Toyota Suspends Diesel Launches in India
Toyota Motor Corp. says India’s widening ban on diesels that displace more than 2.0 liters has prompted it to suspend plans for any new models that are powered by such engines.
Toyota Motor Corp. says India’s widening ban on diesels that displace more than 2.0 liters has prompted it to suspend plans for any new models that are powered by such engines.
India imposed the ban in January for the metropolitan Delhi and has since expanded it to the southern state of Kerala. The two markets account for about 8% of Toyota's India sales of the larger engines.
The government embargos are intended to help improve air quality. But Toyota, like other diesel makers, says such initiatives should target older vehicles with high-polluting diesels and not new models that are considerably cleaner. “We feel our vehicles are being targeted,” says Shekar Viswanathan, TKMPL’s vice chairman.
Toyota controls about 20% the Indian market for passenger vehicles powered by large diesels. Its best-sellers in that segment include the Fortuner midsize SUV, Innova small MPV and Land Cruiser Prado and 200LC large SUVs.

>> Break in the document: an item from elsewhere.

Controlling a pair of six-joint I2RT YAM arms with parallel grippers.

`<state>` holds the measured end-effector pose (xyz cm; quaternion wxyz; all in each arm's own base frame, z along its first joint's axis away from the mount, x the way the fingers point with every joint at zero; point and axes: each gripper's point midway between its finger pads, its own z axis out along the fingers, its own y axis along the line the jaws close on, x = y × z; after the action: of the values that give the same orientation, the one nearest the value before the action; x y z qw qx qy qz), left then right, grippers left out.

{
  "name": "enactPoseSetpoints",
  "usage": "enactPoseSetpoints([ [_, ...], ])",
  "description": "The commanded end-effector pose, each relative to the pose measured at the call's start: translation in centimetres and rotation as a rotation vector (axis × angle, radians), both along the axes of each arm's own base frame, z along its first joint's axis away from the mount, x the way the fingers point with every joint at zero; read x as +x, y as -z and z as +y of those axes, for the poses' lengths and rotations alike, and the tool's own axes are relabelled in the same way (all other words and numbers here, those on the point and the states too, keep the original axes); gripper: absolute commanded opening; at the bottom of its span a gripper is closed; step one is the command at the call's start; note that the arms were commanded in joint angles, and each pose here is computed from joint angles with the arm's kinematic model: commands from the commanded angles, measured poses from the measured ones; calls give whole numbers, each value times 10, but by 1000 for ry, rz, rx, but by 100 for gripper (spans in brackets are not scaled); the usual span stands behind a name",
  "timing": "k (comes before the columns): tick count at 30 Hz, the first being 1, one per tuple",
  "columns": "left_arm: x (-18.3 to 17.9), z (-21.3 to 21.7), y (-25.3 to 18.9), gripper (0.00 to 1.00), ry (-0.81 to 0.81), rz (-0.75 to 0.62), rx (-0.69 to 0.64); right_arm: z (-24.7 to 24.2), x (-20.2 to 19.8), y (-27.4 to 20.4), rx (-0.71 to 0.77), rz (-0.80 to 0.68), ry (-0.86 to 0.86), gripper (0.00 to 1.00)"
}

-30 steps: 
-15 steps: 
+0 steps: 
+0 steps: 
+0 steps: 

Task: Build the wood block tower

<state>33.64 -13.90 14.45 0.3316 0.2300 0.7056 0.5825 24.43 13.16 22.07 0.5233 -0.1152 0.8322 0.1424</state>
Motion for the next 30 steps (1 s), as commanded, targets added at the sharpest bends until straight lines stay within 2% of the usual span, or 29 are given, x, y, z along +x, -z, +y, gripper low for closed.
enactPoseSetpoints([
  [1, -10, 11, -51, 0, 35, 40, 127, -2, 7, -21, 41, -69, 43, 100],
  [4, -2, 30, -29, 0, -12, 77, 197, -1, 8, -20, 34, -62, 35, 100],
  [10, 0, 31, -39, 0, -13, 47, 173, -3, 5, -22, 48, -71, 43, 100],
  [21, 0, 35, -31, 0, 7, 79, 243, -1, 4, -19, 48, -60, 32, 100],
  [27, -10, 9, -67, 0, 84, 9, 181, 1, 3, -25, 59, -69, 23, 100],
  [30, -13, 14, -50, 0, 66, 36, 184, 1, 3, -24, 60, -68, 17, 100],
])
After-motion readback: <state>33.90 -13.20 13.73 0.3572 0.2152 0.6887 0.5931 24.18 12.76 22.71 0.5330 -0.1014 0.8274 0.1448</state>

Last year those vehicles generated sales of roughly 80,000 units in India.
Toyota's overall sales in India rose 5% to 139,800 units in 2015. But deliveries last month.plunged 23% to 9,500 year on year. The company says it is moving ahead with plans to open a new diesel engine plant near its assembly plant in Bidadi, in June. The factory will have annual capacity to make 100,000 next-generation “clean” diesels that displace 2.4 and 2.8 liters.